• [Work to complete]:
Could you filter the listing for lines with the word "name" and return them?

· · · · ·

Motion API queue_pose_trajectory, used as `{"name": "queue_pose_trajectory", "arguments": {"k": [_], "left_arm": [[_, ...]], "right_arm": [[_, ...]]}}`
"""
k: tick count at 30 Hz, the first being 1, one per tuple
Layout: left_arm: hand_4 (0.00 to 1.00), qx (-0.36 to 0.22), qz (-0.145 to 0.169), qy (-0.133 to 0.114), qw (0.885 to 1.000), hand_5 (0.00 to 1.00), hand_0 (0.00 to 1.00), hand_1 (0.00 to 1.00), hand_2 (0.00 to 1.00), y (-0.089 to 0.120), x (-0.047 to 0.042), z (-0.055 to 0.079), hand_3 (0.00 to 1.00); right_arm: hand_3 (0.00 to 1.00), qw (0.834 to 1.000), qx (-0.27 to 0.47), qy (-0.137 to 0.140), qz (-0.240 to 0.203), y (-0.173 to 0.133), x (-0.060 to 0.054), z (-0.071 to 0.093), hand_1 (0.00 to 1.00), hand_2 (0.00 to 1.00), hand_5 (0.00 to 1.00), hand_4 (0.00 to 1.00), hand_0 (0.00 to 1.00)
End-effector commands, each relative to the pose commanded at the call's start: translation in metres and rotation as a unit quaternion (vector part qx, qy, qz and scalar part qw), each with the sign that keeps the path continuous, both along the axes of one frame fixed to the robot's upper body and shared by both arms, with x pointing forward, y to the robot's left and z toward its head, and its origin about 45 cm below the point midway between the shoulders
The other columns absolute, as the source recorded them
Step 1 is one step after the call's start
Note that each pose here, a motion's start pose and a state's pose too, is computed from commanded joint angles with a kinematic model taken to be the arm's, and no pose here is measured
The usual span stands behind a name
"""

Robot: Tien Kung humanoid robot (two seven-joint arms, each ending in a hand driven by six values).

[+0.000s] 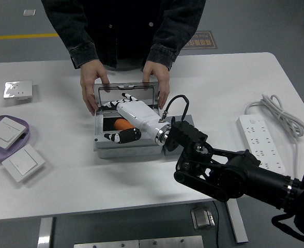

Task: Pick up the cylinder from the cube,place it in the box,flap close box

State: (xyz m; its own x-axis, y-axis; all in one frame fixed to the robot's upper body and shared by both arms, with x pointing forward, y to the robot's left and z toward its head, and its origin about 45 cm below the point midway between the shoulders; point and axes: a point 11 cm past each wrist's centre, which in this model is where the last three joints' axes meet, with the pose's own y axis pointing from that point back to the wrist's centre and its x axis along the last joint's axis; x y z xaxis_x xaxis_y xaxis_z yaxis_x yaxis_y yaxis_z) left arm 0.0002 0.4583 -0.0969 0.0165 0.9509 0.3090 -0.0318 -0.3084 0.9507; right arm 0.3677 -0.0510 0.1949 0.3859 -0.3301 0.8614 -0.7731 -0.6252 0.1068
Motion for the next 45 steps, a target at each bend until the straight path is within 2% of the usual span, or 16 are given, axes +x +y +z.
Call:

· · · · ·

• [Solution for this problem]:
Motion API queue_pose_trajectory, used as `{"name": "queue_pose_trajectory", "arguments": {"k": [_], "left_arm": [[_, ...]], "right_arm": [[_, ...]]}}`
The usual span stands behind a name

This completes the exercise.